_Material provided_
==========

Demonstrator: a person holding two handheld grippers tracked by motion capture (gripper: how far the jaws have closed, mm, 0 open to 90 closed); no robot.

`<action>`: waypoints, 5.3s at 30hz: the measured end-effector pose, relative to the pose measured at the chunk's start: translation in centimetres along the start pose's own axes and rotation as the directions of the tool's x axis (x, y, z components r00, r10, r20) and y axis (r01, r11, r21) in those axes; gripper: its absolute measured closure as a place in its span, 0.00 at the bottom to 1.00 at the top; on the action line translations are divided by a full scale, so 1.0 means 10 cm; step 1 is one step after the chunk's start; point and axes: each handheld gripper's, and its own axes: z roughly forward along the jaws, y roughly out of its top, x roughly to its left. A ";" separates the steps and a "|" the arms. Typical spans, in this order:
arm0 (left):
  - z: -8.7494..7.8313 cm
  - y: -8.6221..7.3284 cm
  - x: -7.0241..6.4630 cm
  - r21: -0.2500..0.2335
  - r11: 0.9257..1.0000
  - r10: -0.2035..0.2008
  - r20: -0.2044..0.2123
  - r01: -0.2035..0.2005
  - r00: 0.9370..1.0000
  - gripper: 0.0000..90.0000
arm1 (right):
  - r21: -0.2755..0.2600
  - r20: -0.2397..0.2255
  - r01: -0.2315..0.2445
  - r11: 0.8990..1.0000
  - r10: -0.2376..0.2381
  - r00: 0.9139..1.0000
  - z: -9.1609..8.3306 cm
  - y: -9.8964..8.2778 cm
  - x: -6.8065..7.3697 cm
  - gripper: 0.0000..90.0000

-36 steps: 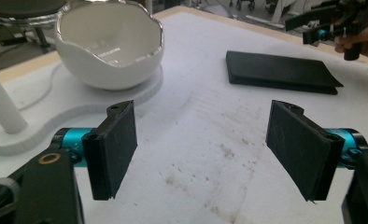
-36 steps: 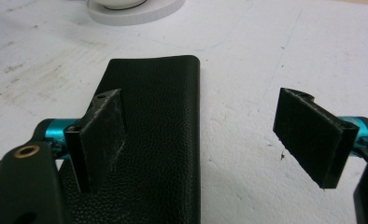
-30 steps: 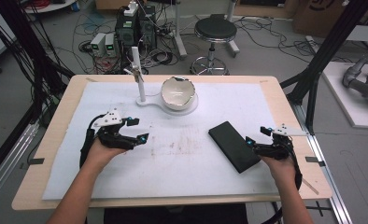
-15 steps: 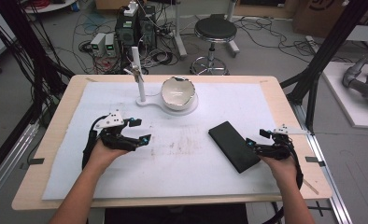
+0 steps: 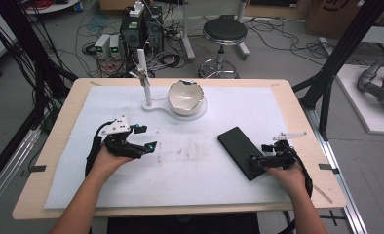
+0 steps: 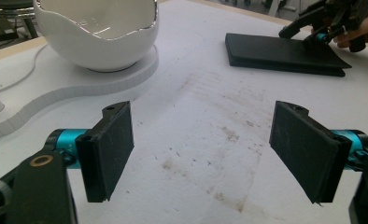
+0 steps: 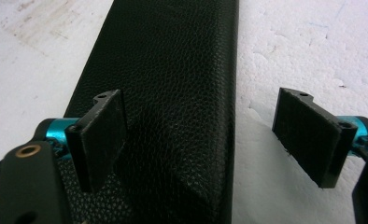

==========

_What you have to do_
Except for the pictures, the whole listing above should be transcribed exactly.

_Problem solution_
Demonstrator: a person holding two handheld grippers tracked by motion capture (gripper: how far the jaws have closed, mm, 0 open to 90 closed); no robot.

`<action>`: waypoints, 5.3s at 30hz: the measured end-effector pose, relative to the pose measured at the chunk's start: translation in centimetres along the start pose's own axes and rotation as the directions of the tool's x axis (x, y, z components r00, r10, r20) and y axis (r01, r11, r21) in those axes; gripper: its absolute measured closure as a place in its span, 0.00 at the bottom to 1.00 at the top; on the action line translations are divided by a full scale, so 1.0 means 10 cm; step 1 is one step after the chunk's start; point and axes: each handheld gripper's, and its own axes: z roughly forward along the jaws, y roughly out of its top, x roughly to its left. A ";" separates the steps and a "|" the arms. Typical spans, in this order:
arm0 (left):
  - z: -8.7494..7.8313 cm
  - y: -8.6221..7.3284 cm
  - x: -7.0241..6.4630 cm
  - r21: -0.2500..0.2335
  - r11: 0.9257..1.0000
  - r10: -0.2035..0.2008
  - r20: -0.2044..0.2123
  - r01: -0.2035..0.2005
  - r00: 0.9370..1.0000
  - gripper: 0.0000..90.0000
arm1 (right):
  - r21: -0.2755..0.2600
  - r20: -0.2397..0.2255
  - r01: -0.2315..0.2445
  - r11: 0.8990..1.0000
  - r10: -0.2376..0.2381
  - r00: 0.9139..1.0000
  - z: -9.1609..8.3306 cm
  - y: -9.8964..8.2778 cm
  - x: -6.8065..7.3697 cm
  - gripper: 0.0000..90.0000

-36 steps: 
-36 steps: 
-30 steps: 
-15 steps: 
+0 steps: 
+0 steps: 
+0 steps: 

No additional output is required for this exercise.